The river flows past South Wigston at a point known locally as Crow Mills. After heavy rain the river level here rises quickly. It floods neighbouring fields and then flows across the road causing the road to become impassable to traffic. After prolonged rain the river floods large areas of farm land along its course. At village of Blaby it floods across the cricket pitch and also it can flood across the Leicester Road under the Leicester to Birmingham railway bridge. This can cause significant disruption to local traffic.
Over recent years the maintenance on the river appears to have been reduced. It can often be seen choked with weeds and other vegetation.

==The flooding of the Soar Valley==

As a tributary of the River Soar, The River Sence in the Blaby and Wigston area suffers from persistent flooding.

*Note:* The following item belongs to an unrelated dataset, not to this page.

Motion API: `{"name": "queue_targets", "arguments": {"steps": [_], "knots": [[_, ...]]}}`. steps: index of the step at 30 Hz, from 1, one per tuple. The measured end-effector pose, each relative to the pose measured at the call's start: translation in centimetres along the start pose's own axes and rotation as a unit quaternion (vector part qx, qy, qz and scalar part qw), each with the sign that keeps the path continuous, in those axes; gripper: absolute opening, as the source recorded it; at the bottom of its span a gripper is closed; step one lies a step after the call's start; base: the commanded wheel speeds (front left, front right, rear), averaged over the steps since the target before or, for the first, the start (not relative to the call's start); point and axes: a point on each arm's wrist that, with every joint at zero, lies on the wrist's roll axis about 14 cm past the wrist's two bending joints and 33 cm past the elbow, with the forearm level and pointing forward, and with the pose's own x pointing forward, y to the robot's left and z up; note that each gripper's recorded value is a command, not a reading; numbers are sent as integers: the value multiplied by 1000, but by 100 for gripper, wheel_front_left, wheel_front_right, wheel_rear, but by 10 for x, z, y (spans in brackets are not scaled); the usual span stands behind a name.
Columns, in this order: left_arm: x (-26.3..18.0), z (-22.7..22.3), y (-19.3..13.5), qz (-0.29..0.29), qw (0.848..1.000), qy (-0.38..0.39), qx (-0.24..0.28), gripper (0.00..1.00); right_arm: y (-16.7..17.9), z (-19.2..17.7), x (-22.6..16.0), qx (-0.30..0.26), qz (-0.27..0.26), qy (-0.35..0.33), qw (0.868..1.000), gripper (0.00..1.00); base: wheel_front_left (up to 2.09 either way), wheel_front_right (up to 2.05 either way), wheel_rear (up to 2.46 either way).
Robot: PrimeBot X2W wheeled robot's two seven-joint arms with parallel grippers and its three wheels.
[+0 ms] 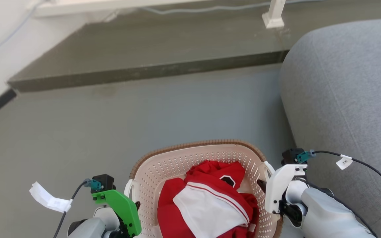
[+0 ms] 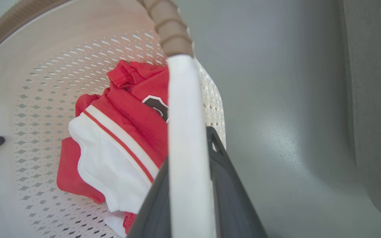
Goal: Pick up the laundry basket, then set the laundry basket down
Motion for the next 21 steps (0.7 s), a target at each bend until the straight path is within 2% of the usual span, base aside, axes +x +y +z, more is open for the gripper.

In the mid 1800s, the railway viaduct at Crow Mill was swept away in a storm and subsequent floods. The destroyed wooden structure was replaced by a steel and brick construction to restore the main railway line. However, in the 1960s it was dismantled when the line was closed as part of the branch line cuts proposed by Dr Beeching.

The road at Crow Mill still suffers closures through flooding, as does the road between Blaby (Northfield Park) and Glen Parva, due to the River Sence bursting its banks.